Probably Brussels will decide. It has plenty of time to change its tune, but if it does not, Britain will leave. Theresa May, whatever her personal views, will bring the government down around her head if she stalls and, with nothing new from Brussels, tries to fumble her way out of the people’s referendary mandate. Brussels will also discover, whatever happens behind the doors of Whitehall, that much of the rest of Europe is restive. The EU, as now structured by its incomprehensible constitution, is anti-democratic. The apparatus of arrogant trans-national civil servants in Brussels is not accountable to the member countries’ governments, or to the Tower of Babel of a European Parliament in Strasbourg.

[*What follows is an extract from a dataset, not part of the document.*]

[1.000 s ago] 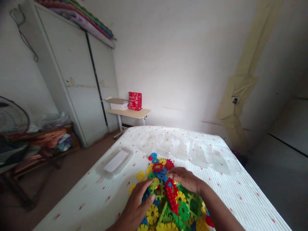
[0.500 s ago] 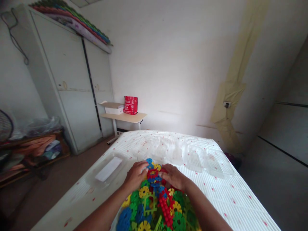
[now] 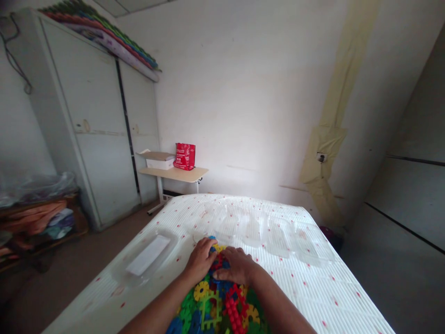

At the moment, Brussels is commanding perfidious and ungrateful Albion to be gone; if it does not change its tune, Britain will go, and Brussels will take a long step toward reverting to a capital of only a small country that recently went more than a year without a government (quite successfully). The leaders of the EU forget that Belgium owes its existence to the statesmanship of Lord Palmerston, and to British and Canadian soldiers for defending and liberating it in both world wars.